§ EXERCISE GOAL: All that should be output is the block of lines below from the line with "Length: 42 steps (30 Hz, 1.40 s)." to the line with "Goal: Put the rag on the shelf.", both included, exactly as written.

SUPPLIED ENTRIES: Begin

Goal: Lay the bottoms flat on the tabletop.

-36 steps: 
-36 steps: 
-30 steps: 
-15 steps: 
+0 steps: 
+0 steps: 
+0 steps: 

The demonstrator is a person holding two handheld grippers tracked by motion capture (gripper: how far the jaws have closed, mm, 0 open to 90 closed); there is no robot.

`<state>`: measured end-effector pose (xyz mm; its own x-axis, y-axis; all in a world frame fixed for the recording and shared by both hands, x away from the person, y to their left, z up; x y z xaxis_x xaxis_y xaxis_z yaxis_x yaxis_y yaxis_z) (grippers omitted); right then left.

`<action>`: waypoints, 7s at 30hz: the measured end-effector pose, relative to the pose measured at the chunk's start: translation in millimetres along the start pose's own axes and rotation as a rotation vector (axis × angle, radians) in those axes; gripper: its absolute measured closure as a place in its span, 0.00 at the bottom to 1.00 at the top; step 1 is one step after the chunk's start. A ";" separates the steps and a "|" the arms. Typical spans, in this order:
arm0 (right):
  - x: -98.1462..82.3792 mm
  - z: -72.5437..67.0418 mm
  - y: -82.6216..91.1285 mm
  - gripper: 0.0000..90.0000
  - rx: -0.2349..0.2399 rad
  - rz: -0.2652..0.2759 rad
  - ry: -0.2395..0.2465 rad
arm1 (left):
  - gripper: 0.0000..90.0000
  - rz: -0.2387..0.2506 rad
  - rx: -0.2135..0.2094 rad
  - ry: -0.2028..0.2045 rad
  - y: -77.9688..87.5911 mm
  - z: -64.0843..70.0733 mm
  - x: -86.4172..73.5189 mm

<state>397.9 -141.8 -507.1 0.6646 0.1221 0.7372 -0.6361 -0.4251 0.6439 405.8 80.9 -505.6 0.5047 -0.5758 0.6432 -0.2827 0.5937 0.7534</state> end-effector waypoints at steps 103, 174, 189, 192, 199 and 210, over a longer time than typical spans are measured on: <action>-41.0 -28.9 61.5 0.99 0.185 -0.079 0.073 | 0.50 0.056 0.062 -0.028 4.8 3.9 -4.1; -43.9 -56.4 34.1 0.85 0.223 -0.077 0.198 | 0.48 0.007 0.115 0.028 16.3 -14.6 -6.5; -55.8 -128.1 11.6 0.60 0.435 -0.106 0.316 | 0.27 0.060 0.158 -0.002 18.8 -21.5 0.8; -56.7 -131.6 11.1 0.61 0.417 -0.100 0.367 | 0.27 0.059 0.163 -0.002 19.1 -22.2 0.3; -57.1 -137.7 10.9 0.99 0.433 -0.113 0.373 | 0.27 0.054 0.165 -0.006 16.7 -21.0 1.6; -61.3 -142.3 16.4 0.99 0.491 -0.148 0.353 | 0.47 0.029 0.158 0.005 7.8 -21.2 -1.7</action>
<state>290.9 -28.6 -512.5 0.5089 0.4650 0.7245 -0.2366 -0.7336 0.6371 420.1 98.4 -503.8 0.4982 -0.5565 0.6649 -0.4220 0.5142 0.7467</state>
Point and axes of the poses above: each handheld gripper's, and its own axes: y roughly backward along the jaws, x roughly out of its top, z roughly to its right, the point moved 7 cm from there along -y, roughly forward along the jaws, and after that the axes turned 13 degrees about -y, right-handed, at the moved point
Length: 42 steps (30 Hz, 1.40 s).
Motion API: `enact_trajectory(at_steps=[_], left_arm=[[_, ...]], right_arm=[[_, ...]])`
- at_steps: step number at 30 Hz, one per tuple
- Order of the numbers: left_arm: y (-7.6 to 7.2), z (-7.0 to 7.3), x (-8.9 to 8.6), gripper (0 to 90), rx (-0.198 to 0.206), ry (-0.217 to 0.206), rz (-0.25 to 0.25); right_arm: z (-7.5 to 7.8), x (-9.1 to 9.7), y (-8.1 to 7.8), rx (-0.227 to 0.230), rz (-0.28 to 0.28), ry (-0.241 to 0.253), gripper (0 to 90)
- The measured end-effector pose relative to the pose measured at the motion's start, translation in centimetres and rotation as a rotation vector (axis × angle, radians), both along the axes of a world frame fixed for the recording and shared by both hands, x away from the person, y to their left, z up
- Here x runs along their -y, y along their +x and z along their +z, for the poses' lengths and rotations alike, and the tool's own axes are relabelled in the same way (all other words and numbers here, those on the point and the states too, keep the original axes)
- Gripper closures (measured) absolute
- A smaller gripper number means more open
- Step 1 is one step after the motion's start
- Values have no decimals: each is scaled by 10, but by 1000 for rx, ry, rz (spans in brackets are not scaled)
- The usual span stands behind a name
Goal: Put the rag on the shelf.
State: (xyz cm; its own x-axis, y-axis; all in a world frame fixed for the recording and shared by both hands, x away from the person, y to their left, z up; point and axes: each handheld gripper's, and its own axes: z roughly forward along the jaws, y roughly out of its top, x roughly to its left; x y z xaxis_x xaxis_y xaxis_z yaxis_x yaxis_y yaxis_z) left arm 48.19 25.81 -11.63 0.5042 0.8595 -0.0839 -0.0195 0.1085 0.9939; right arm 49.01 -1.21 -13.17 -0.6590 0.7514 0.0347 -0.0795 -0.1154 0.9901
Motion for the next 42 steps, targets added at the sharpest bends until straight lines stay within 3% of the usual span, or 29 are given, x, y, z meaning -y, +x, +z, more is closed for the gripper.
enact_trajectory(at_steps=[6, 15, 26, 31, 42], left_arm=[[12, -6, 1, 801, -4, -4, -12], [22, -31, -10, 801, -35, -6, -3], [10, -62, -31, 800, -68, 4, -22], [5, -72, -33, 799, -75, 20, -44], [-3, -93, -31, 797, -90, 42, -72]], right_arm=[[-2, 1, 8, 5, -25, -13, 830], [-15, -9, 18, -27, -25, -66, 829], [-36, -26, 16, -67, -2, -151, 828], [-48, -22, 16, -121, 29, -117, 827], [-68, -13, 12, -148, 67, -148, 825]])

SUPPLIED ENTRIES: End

§ ANSWER BOX:
Length: 42 steps (30 Hz, 1.40 s).
Motion API: `enact_trajectory(at_steps=[_], left_arm=[[_, ...]], right_arm=[[_, ...]])`
- at_steps: step number at 30 Hz, one per tuple
- Order of the numbers: left_arm: y (-7.6 to 7.2), z (-7.0 to 7.3), x (-8.9 to 8.6), gripper (0 to 90), rx (-0.198 to 0.206), ry (-0.217 to 0.206), rz (-0.25 to 0.25); right_arm: z (-7.5 to 7.8), x (-9.1 to 9.7), y (-8.1 to 7.8), rx (-0.227 to 0.230), rz (-0.28 to 0.28), ry (-0.241 to 0.253), gripper (0 to 90)
- The measured end-effector pose relative to the pose measured at the motion's start, translation in centimetres and rotation as a rotation vector (axis × angle, radians), both along the axes of a world frame fixed for the recording and shared by both hands, x away from the person, y to their left, z up
- Here x runs along their -y, y along their +x and z along their +z, for the poses' lengths and rotations alike, and the tool's own axes are relabelled in the same way (all other words and numbers here, those on the point and the states too, keep the original axes)
- Gripper closures (measured) absolute
- A smaller gripper number means more open
- Step 1 is one step after the motion's start
- Values have no decimals: each is scaled by 10, but by 1000 for rx, ry, rz (spans in brackets are not scaled)
- The usual span stands behind a name
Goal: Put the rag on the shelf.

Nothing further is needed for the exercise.